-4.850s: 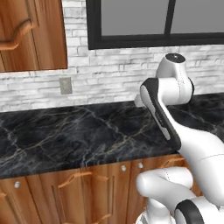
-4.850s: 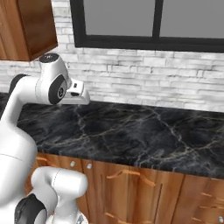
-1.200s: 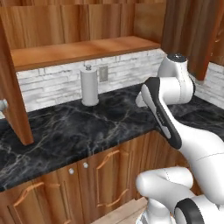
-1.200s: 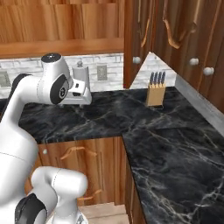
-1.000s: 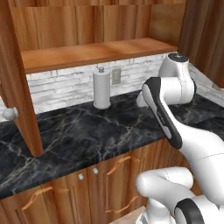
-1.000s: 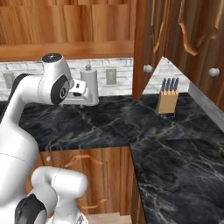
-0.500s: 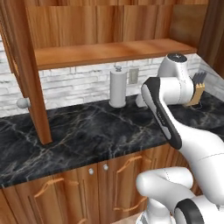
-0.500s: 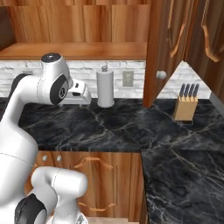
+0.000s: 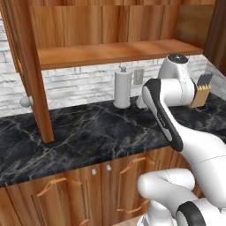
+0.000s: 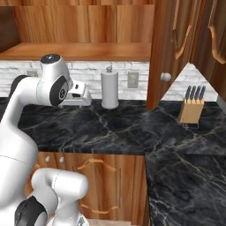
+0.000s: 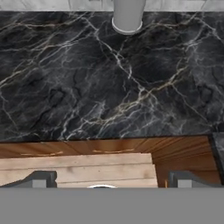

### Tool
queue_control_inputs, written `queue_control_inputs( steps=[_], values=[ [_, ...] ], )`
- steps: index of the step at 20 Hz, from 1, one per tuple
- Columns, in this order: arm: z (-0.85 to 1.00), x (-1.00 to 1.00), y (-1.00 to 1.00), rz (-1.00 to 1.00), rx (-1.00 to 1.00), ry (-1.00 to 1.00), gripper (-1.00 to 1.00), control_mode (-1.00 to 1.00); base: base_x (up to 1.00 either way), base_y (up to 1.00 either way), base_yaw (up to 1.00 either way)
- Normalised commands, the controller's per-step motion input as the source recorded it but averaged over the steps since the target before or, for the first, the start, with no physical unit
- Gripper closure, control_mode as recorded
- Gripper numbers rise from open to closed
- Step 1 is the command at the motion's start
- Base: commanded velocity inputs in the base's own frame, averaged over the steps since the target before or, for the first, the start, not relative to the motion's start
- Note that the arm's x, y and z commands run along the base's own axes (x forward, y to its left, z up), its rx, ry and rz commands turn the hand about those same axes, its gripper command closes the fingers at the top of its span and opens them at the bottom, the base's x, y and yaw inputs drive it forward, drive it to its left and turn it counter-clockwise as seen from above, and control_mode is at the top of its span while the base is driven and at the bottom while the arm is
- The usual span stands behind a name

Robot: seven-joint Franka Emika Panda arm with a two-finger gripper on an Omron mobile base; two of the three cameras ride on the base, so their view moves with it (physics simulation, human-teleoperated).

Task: Close all open cabinet doors.

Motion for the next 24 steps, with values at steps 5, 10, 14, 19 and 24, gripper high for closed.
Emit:
queue_control_inputs(
  steps=[5,10,14,19,24],
  values=[
    [0.0,0.0,0.0,0.0,0.0,0.0,-1.0,1.0,0.09,-0.03,0.15],
    [0.0,0.0,0.0,0.0,0.0,0.0,-1.0,1.0,0.35,-0.04,0.01],
    [0.0,0.0,0.0,0.0,0.0,0.0,-1.0,1.0,0.42,0.0,0.0],
    [0.0,0.0,0.0,0.0,0.0,0.0,-1.0,-1.0,0.16,-0.01,0.0],
    [0.0,-0.22,0.0,0.0,0.0,0.0,-1.0,-1.0,0.0,0.0,0.0]
  ],
)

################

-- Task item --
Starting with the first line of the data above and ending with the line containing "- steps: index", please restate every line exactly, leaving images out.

-- Completed task --
-4.850s: 
-4.850s: 
-1.200s: 
-1.200s: 
-1.000s: 
-1.000s: 
-0.500s: 
-0.500s: 
+0.000s: 
+0.000s: 
+0.000s: 

### Tool
queue_control_inputs, written `queue_control_inputs( steps=[_], values=[ [_, ...] ], )`
- steps: index of the step at 20 Hz, from 1, one per tuple

This exercise has been completed.